Albert Ernest Parks was born in Clapham, Surrey, on 18th November 1897. By 1911, Albert’s family had moved from West Ham to 52 Redbridge Lane, Wanstead. At this time, the family were able to afford to employ a domestic servant, called Minnie Bush. Albert’s father was a Commercial Traveller selling art needlework.
In November 1913, 16 year old Albert was working as a Warehouseman in Paternoster Square, City of London. Albert joined the Royal Flying Corps in 1915. He became an instructor training flight crew to use the Lewis machine gun and was promoted to Second Lieutenant.
Throughout most of 1917, Albert was declared unfit for service but was flying again by January 1918. He became a flying instructor at Upwood Aerodrome near Huntingdon, Cambridgeshire.
On 3rd June 1918, Albert married Violet, a milliner’s assistant from Leytonstone. They were both aged 21 and only married three months when Albert was killed in a tragic flying accident on 7th September 1918.

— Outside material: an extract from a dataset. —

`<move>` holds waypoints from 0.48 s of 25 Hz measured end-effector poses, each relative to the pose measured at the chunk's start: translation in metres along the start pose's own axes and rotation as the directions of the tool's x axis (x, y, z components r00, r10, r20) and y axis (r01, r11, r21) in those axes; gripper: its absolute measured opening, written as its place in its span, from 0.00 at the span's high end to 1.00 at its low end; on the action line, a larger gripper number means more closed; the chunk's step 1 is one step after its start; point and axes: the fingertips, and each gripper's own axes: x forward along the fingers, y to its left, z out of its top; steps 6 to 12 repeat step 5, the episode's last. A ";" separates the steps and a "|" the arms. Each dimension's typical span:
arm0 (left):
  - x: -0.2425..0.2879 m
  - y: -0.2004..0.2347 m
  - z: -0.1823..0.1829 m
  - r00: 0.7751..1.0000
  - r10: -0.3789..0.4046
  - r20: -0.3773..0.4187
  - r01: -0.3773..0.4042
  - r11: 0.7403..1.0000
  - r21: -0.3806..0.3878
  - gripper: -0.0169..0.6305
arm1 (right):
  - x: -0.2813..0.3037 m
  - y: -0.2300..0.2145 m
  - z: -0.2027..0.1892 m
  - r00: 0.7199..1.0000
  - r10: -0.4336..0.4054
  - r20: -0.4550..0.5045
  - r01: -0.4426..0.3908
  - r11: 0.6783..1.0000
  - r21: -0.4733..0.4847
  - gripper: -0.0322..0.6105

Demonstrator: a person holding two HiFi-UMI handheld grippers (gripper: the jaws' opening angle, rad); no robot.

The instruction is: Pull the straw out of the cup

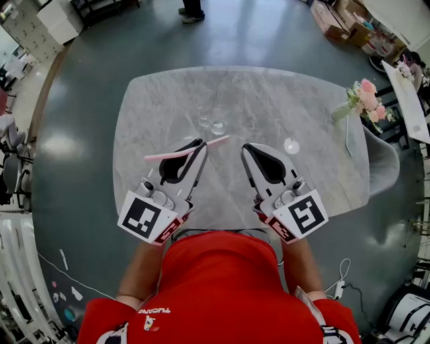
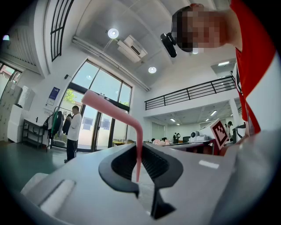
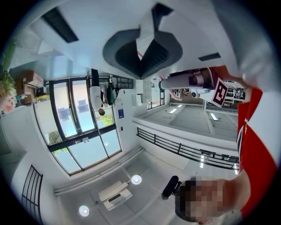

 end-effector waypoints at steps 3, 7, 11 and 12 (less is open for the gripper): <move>0.000 -0.001 0.000 1.000 -0.002 0.001 0.002 1.000 -0.002 0.92 | -0.001 0.000 0.000 1.000 0.000 0.001 0.000 1.000 0.000 0.95; 0.000 -0.001 -0.001 1.000 -0.002 0.001 0.003 1.000 -0.004 0.92 | -0.002 0.000 0.000 1.000 0.000 0.001 0.000 1.000 0.000 0.95; 0.000 -0.001 -0.001 1.000 -0.002 0.001 0.003 1.000 -0.004 0.92 | -0.002 0.000 0.000 1.000 0.000 0.001 0.000 1.000 0.000 0.95; 0.000 -0.001 -0.001 1.000 -0.002 0.001 0.003 1.000 -0.004 0.92 | -0.002 0.000 0.000 1.000 0.000 0.001 0.000 1.000 0.000 0.95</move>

Albert was training Second Lieutenant Adam Howie Thompson on a short flight when the aircraft engine stalled:
“…which developed into a spinning nose dive, thus causing the machine to crash to the ground killing both occupants.”
Of the 14,000 airmen killed in the war, well over half lost their lives in training. It was often the talented individuals that were selected to become instructors.
On 7th September 2014, a new memorial to Albert Parks and Adam Thompson was unveiled at RAF Upwood by members of the families.